Protect the reclaimer's backing store access with the enclave's mutex
to ensure that it can safely run concurrently with the page fault handler.

Signed-off-by: Reinette Chatre <reinette.chatre@intel.com>
---
 arch/x86/kernel/cpu/sgx/main.c | 9 ++++++---
 1 file changed, 6 insertions(+), 3 deletions(-)
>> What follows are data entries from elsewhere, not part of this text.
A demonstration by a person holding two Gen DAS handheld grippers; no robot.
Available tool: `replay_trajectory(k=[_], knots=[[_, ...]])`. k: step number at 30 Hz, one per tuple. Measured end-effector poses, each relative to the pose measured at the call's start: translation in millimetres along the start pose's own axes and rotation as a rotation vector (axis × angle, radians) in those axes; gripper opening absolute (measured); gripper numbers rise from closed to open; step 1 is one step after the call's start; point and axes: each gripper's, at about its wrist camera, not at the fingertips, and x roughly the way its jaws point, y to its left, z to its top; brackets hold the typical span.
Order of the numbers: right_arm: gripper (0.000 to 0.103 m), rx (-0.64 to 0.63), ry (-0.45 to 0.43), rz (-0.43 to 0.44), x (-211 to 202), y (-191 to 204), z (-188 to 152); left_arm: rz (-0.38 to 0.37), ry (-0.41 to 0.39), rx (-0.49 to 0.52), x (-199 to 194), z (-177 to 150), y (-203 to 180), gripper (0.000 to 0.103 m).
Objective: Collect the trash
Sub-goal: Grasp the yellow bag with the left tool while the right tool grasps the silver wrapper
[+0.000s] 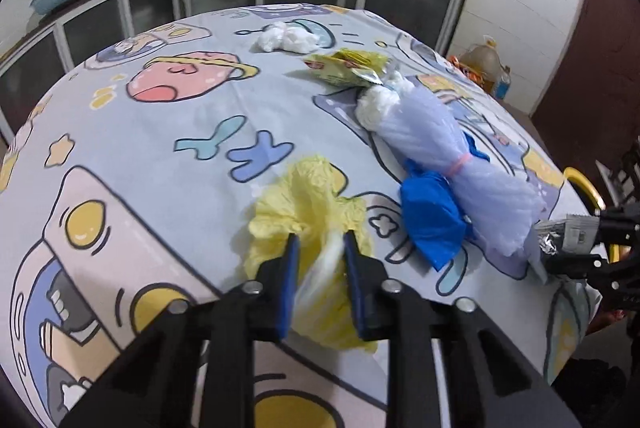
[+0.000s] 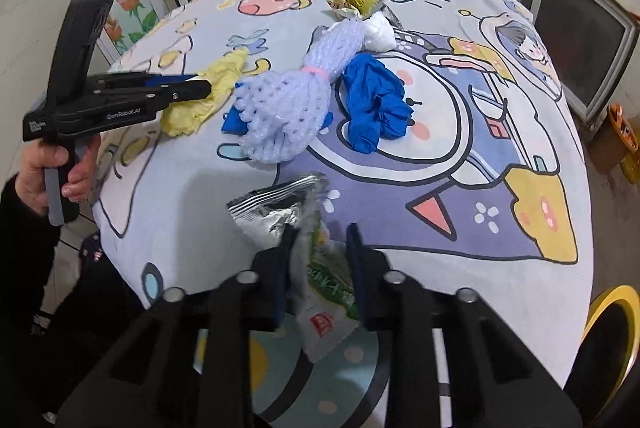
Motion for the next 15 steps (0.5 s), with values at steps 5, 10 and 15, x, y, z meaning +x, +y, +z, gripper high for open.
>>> replay_trajectory(k=[5,10,15], knots=[[0.013,0.032,-0.025,0.018,-12.1,-4.8,-2.9,0.02,-0.031,-0.051,-18.6,-3.9,9.1,0.013],[0.013,0.037,-0.059,0.026,-28.9,-4.4,-7.1,0.031,-0.087,-0.072,-45.4,-7.4,6.8,0.013],[0.013,0.053,-0.09,0.049,-44.6,-5.6,-8.7,0.016,-0.148,-0.065,-74.8,-5.9,-7.1,0.013]])
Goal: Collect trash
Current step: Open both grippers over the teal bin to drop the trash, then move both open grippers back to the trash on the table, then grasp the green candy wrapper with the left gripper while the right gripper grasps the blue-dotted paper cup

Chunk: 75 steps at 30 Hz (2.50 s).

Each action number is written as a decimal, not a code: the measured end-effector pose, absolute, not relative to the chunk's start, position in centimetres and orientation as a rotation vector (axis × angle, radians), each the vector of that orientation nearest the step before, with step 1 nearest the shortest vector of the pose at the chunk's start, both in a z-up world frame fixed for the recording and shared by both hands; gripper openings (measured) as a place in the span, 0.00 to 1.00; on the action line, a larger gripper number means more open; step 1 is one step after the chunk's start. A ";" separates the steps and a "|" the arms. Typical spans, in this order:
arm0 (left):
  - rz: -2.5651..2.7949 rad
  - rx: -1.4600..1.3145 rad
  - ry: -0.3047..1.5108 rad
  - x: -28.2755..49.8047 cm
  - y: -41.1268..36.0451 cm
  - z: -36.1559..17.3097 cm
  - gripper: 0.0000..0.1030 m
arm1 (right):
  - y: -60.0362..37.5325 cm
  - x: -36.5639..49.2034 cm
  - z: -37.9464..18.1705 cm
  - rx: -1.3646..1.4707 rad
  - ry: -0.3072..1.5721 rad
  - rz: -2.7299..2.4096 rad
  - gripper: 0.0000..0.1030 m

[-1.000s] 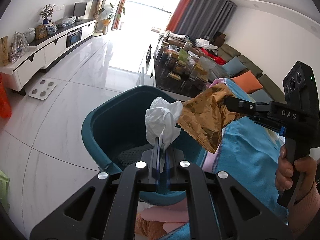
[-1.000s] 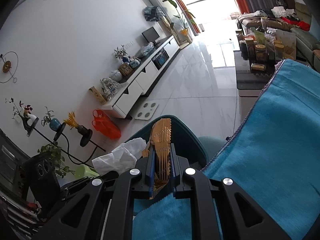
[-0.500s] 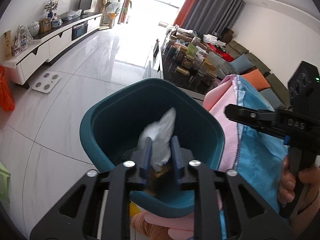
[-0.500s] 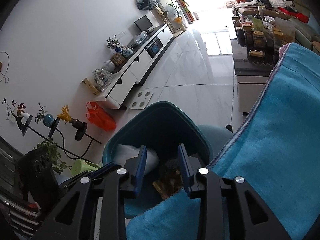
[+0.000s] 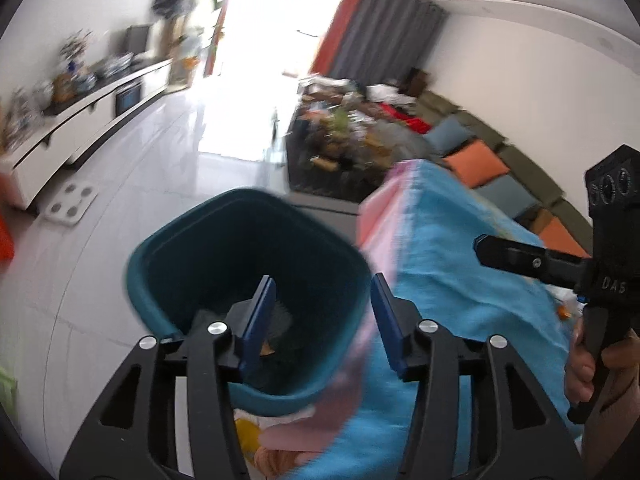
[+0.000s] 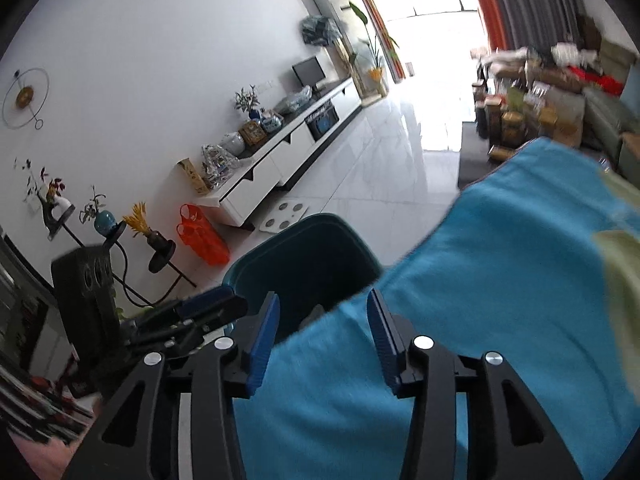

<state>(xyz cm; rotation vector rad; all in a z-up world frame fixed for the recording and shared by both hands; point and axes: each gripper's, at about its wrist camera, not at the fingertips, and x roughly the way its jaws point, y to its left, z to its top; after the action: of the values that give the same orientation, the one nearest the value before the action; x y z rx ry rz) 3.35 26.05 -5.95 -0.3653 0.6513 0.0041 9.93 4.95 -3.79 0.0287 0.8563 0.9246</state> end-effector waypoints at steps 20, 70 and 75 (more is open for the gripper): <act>-0.639 -0.146 0.684 5.2 1.2 -4.2 0.52 | -20.3 3.1 -1.5 0.174 0.665 0.449 0.47; -0.799 -0.138 0.926 9.2 -11.6 -9.0 0.32 | -29.8 0.7 -8.6 0.407 0.762 0.488 0.03; -0.803 -0.150 0.900 8.6 -10.6 -8.6 0.24 | -29.0 0.2 -8.4 0.406 0.752 0.501 0.02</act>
<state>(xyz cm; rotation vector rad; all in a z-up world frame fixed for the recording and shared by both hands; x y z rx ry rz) 8.60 -10.55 -8.60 -0.1502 0.8996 -0.8034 0.17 -29.02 -8.45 0.4056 0.7523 0.5015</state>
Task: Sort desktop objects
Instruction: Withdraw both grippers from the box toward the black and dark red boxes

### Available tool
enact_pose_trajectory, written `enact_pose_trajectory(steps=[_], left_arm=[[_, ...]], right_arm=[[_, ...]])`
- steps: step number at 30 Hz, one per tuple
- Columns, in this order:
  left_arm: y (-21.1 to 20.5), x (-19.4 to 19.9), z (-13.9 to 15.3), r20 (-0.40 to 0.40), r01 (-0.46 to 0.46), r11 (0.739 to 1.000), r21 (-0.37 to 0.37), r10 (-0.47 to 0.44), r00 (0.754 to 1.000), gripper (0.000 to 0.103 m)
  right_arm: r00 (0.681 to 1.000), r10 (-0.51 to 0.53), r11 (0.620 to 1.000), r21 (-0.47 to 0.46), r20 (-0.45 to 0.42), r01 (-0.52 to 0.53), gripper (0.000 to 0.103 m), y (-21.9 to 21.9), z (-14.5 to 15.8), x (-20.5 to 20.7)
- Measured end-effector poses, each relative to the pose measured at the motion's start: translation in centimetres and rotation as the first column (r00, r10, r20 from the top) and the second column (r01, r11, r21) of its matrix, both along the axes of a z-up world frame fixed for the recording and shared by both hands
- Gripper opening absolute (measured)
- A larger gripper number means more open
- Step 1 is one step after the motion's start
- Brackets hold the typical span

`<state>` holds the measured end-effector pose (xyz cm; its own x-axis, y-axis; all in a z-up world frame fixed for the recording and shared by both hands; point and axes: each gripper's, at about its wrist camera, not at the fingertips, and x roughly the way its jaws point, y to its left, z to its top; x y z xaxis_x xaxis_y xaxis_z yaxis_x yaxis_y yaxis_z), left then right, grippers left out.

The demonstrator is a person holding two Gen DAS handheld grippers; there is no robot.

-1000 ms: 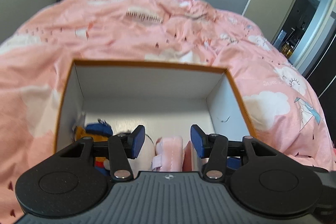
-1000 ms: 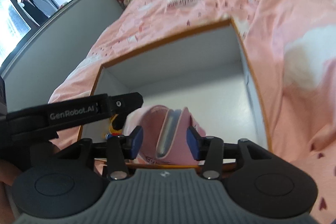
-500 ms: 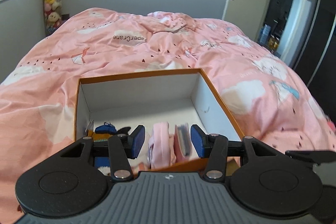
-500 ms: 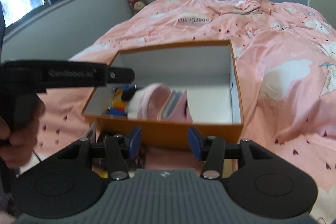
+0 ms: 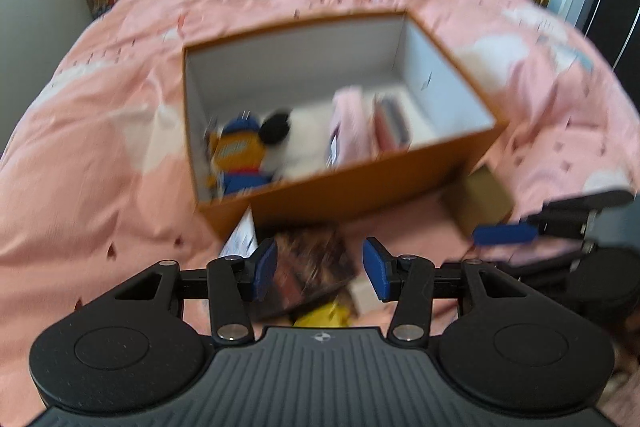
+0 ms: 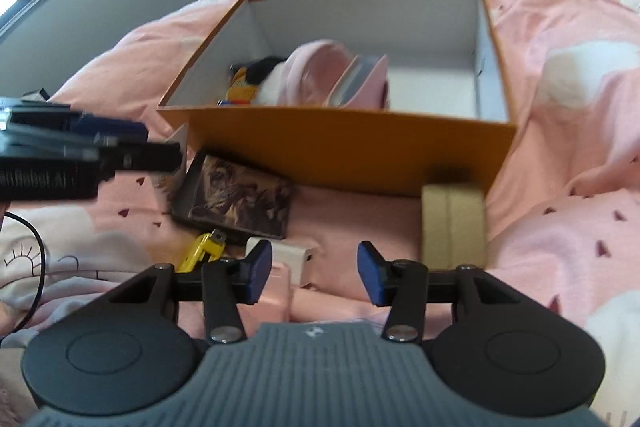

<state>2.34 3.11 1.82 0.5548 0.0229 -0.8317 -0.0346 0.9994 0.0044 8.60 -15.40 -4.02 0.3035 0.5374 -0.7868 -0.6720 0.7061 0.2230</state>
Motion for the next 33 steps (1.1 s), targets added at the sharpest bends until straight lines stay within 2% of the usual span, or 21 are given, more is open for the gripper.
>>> enact_pose_trajectory(steps=[3, 7, 14, 21, 23, 29, 33], left_arm=[[1.2, -0.7, -0.7, -0.033, -0.029, 1.0, -0.004, 0.029, 0.999, 0.056], [2.5, -1.2, -0.7, -0.034, -0.05, 0.999, 0.013, 0.05, 0.998, 0.056], [3.6, -0.6, -2.2, -0.069, -0.056, 0.996, 0.075, 0.062, 0.996, 0.056], [3.5, 0.2, -3.1, -0.011, -0.063, 0.994, 0.085, 0.064, 0.998, 0.056], [3.5, 0.3, -3.5, -0.01, -0.066, 0.994, 0.082, 0.067, 0.998, 0.056], [4.8, -0.3, -2.9, 0.012, -0.117, 0.987, 0.114, 0.117, 0.993, 0.044], [6.5, -0.6, -2.1, 0.01, -0.172, 0.978, 0.116, 0.172, 0.985, 0.044]], right_arm=[[0.999, 0.025, 1.0, -0.01, -0.02, -0.025, 0.049, 0.9, -0.5, 0.0], [0.997, 0.068, 0.998, -0.006, -0.042, -0.068, 0.049, 1.9, -0.7, -0.1], [0.982, 0.17, 0.985, 0.005, -0.08, -0.17, 0.049, 5.1, -1.0, 0.3], [0.968, 0.211, 0.977, 0.015, -0.133, -0.211, 0.049, 7.0, -1.5, 1.5], [0.967, 0.219, 0.975, 0.007, -0.132, -0.22, 0.049, 7.5, -1.6, 1.6], [0.962, 0.244, 0.97, 0.01, -0.122, -0.245, 0.051, 9.1, -1.5, 1.8], [0.963, 0.254, 0.967, 0.016, -0.092, -0.254, 0.051, 10.4, -1.1, 1.8]])
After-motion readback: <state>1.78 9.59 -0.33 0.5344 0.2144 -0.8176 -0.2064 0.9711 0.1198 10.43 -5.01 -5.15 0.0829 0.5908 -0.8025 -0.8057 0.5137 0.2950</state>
diff --git a/arch/x86/kernel/cpu/sgx/main.c b/arch/x86/kernel/cpu/sgx/main.c
index 0e8741a80cf3..ae79b8d6f645 100644
--- a/arch/x86/kernel/cpu/sgx/main.c
+++ b/arch/x86/kernel/cpu/sgx/main.c
@@ -252,6 +252,7 @@ static void sgx_reclaimer_write(struct sgx_epc_page *epc_page,
 	sgx_encl_ewb(epc_page, backing);
 	encl_page->epc_page = NULL;
 	encl->secs_child_cnt--;
+	sgx_encl_put_backing(backing, true);
 
 	if (!encl->secs_child_cnt && test_bit(SGX_ENCL_INITIALIZED, &encl->flags)) {
 		ret = sgx_encl_get_backing(encl, PFN_DOWN(encl->size),
@@ -323,11 +324,14 @@ static void sgx_reclaim_pages(void)
 			goto skip;
 
 		page_index = PFN_DOWN(encl_page->desc - encl_page->encl->base);
+
+		mutex_lock(&encl_page->encl->lock);
 		ret = sgx_encl_get_backing(encl_page->encl, page_index, &backing[i]);
-		if (ret)
+		if (ret) {
+			mutex_unlock(&encl_page->encl->lock);
 			goto skip;
+		}
 
-		mutex_lock(&encl_page->encl->lock);
 		encl_page->desc |= SGX_ENCL_PAGE_BEING_RECLAIMED;
 		mutex_unlock(&encl_page->encl->lock);
 		continue;
@@ -355,7 +359,6 @@ static void sgx_reclaim_pages(void)
 
 		encl_page = epc_page->owner;
 		sgx_reclaimer_write(epc_page, &backing[i]);
-		sgx_encl_put_backing(&backing[i], true);
 
 		kref_put(&encl_page->encl->refcount, sgx_encl_release);
 		epc_page->flags &= ~SGX_EPC_PAGE_RECLAIMER_TRACKED;